The optimal sequence for bronchial brushing and forceps biopsy in lung cancer diagnosis: a random control study

Introduction

Bronchoscopy, while essential for diagnosing and staging lung cancer, can give variable diagnostic yields ranging from 37–77% (1-5). One reason for this variability is limitations in tissue sampling techniques, which can make it impossible to obtain the most representative area of neoplastic tissue. Numerous techniques have been devised to circumvent these limitations and thereby increase diagnostic yield; they range from the relatively simple and inexpensive, such as biopsy, washing, brushing, and conventional transbronchial needle aspiration (TBNA), to the sophisticated and expensive, including autofluorescence bronchoscopy, bronchoscopic cryotechnology, and endobronchial ultrasound (EBUS) (1,6-9). Concurrent application of different sampling techniques can improve the yield, such as the combination of forceps biopsy and brushing, as well as a combination of histology and cytology. These various techniques, depending on the clinical context, may or may not perform better than biopsy alone, which typically gives a diagnostic yield of 71–91% (1-4,10). For endobronchial visible exophytic tumors, for example, cryobiopsy gave a diagnostic yield of 97.3–100%, compared to only 69.3–89.5% for forceps biopsy alone (11,12). Autofluorescence imaging (AFI) video bronchoscopy has shown good diagnostic sensitivity, albeit poor specificity, for diseases of bronchial mucosa (8). EBUS combined with TBNA and EBUS-guided transbronchial biopsy (TBB) are highly specific and sensitive methods for examining submucosal lesions, mediastinal lymph nodes and peripheral pulmonary lesions (9,13,14). All these approaches can improve the ability of bronchoscopy to diagnose lung cancer, but most require expensive instrumentation out of reach for primary hospitals around the world and for many health care centers in developing countries. Thus, especially for developing countries, improving the diagnostic yield of basic techniques, such as biopsy and brushing, remains an important challenge.

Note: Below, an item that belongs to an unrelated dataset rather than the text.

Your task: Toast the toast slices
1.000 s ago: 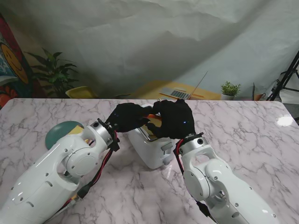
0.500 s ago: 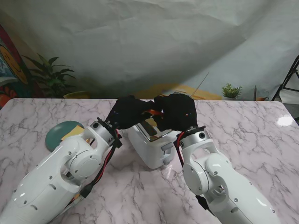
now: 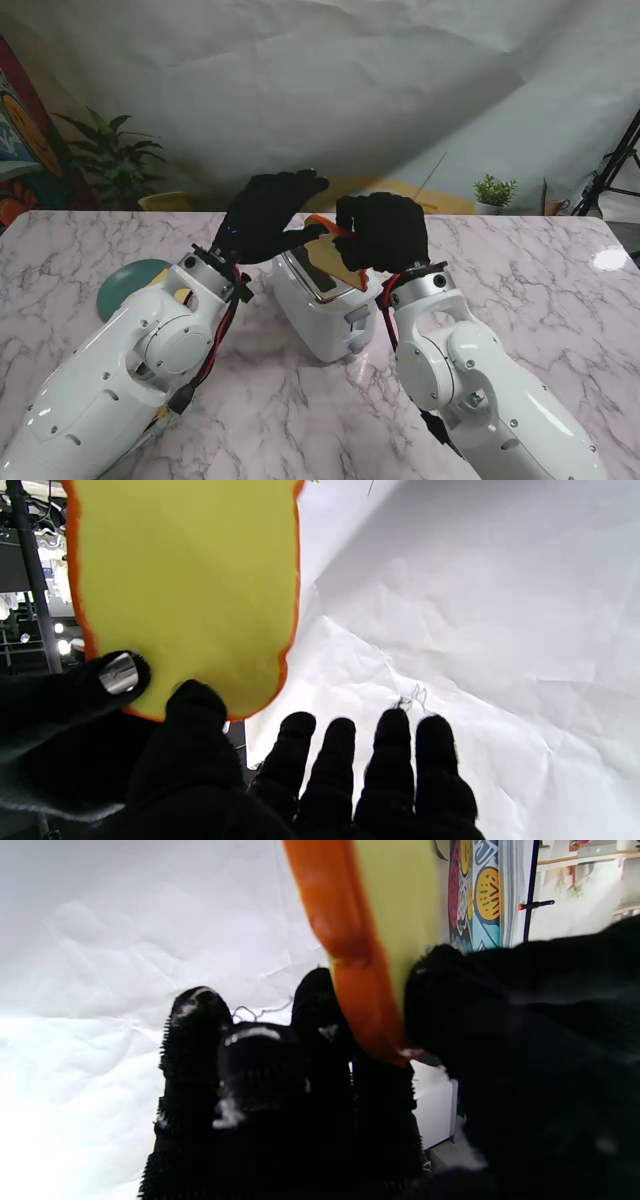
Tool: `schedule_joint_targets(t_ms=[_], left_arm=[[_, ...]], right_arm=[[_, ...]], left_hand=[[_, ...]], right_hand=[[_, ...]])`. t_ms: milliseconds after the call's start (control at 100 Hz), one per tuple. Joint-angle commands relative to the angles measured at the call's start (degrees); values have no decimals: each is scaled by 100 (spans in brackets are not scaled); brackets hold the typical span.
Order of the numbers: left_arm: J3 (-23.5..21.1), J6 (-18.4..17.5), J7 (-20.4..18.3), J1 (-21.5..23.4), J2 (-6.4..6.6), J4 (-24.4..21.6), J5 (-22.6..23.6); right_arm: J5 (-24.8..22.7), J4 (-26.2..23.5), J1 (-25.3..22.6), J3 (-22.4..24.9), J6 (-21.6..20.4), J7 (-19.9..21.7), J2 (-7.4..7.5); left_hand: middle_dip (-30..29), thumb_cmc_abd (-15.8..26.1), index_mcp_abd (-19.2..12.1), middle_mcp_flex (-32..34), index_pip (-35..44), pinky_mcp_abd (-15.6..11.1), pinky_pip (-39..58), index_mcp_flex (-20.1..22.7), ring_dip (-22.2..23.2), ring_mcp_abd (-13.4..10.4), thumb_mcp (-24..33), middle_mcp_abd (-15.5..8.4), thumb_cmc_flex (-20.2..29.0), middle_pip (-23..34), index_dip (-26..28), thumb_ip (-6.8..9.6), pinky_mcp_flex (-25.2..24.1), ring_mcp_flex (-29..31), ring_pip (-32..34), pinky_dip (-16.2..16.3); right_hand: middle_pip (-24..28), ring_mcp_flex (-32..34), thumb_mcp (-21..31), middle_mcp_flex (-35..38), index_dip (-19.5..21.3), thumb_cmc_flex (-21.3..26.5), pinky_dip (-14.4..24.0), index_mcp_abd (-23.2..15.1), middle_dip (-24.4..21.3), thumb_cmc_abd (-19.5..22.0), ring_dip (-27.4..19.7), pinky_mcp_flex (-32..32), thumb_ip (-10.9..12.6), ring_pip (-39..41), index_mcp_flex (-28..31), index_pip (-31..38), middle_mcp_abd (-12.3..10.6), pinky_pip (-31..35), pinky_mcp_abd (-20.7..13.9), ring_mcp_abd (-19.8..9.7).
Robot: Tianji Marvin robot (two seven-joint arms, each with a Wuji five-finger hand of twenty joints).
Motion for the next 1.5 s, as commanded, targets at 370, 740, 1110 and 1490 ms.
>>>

The detail of bronchoscopic procedures may affect the diagnostic yield. For example, the different sequence of TBNA showed difference in sampling quality which may influence the diagnostic yield (15). Bronchial brushing gives a diagnostic yield of 52–77% for endoscopically visible tumors (1-4), which is not significantly better than the yield obtained with biopsy alone. It is possible that the efficacy of brushing may depend on its sequence performed before or after biopsy, but this has not been studied in detail. One study examining the optimal sequence of washing before or after biopsy found no difference in diagnostic yield between the two sequences of steps (16), but we are unaware of analogous studies examining the sequence of bronchial brushing and forceps biopsy. In the present study, the diagnostic yields of bronchial brushing performed before or after forceps biopsy during flexible bronchoscopy was measured prospectively in suspicious lung cancer patients with endoscopically visible tumors or mucosal invasion. Subgroup analysis based on tumor type and bronchoscopic morphology was also performed to determine whether the two sequences of steps gave different diagnostic yields in specific contexts.

Materials and methods

Patients and sampling

Between June 2012 and July 2013, 420 consecutive patients who underwent bronchoscopy examination at the First Affiliated Hospital of China for suspected endobronchial lung carcinoma were prospectively enrolled in this study. Patients were randomly assigned to a pre-biopsy brushing group, who received two brushings before forceps biopsy and two afterwards, or to a post-biopsy brushing group, who received two brushings after forceps biopsy. The randomization was performed by simple randomization with table of random number. Only patients with a definitive cytological or histological diagnosis of lung cancer based on bronchoscopy or other confirmatory techniques were included. Patients were excluded if they had submucosal lesions, extrinsic compressions, pulmonary metastasis of extrapulmonary malignancies or uncommon non-small cell lung carcinoma (NSCLC), such as salivary gland carcinoma.

This study was approved by the Ethics Review Board of The First Hospital of China Medical University. Each patient provided written informed consent.

Bronchoscopic procedures

The same pulmonologist (G Hou) with extensive bronchoscopy experience performed all procedures using a standard video bronchoscope (1T260, Olympus, Tokyo, Japan) under topical anesthesia (2% lidocaine). Endobronchial biopsy was performed using a flexible long biopsy forceps (FB21C-1, Olympus, Tokyo, Japan) and four tissue pieces from each patient were fixed in 10% formalin and processed for histopathological examination.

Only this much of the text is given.